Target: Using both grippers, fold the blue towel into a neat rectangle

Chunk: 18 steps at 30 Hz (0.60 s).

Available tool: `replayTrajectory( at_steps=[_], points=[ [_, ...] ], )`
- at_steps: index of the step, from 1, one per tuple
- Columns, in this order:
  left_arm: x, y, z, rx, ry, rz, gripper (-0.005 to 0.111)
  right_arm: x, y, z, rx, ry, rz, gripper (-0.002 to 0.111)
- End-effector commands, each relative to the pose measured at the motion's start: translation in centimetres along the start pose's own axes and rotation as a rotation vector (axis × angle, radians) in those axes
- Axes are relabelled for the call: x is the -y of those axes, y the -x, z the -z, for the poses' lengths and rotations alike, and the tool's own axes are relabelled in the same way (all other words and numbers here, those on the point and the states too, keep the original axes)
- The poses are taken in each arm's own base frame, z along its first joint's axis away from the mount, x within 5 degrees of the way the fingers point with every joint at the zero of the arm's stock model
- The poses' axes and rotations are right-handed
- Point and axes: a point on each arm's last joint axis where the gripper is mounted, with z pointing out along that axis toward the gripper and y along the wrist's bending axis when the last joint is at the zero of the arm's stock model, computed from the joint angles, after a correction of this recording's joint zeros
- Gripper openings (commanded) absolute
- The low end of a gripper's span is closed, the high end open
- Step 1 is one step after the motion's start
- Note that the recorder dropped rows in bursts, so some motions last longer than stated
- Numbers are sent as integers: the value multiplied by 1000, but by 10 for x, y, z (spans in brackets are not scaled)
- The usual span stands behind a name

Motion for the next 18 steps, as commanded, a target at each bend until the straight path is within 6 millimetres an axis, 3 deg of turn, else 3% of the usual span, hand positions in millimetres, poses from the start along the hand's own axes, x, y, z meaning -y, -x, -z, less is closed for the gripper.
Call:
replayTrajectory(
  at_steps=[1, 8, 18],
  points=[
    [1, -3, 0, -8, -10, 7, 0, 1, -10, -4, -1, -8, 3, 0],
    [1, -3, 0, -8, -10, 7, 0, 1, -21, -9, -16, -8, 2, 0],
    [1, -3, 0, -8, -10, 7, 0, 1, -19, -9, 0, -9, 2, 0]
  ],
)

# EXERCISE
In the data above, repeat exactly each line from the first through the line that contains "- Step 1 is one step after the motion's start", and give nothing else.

# RESPONSE TO THE TASK
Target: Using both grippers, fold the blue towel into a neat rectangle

Chunk: 18 steps at 30 Hz (0.60 s).

Available tool: `replayTrajectory( at_steps=[_], points=[ [_, ...] ], )`
- at_steps: index of the step, from 1, one per tuple
- Columns, in this order:
  left_arm: x, y, z, rx, ry, rz, gripper (-0.005 to 0.111)
  right_arm: x, y, z, rx, ry, rz, gripper (-0.002 to 0.111)
- End-effector commands, each relative to the pose measured at the motion's start: translation in centimetres along the start pose's own axes and rotation as a rotation vector (axis × angle, radians) in those axes
- Axes are relabelled for the call: x is the -y of those axes, y the -x, z the -z, for the poses' lengths and rotations alike, and the tool's own axes are relabelled in the same way (all other words and numbers here, those on the point and the states too, keep the original axes)
- The poses are taken in each arm's own base frame, z along its first joint's axis away from the mount, x within 5 degrees of the way the fingers point with every joint at the zero of the arm's stock model
- The poses' axes and rotations are right-handed
- Point and axes: a point on each arm's last joint axis where the gripper is mounted, with z pointing out along that axis toward the gripper and y along the wrist's bending axis when the last joint is at the zero of the arm's stock model, computed from the joint angles, after a correction of this recording's joint zeros
- Gripper openings (commanded) absolute
- The low end of a gripper's span is closed, the high end open
- Step 1 is one step after the motion's start

This exercise requires nothing more.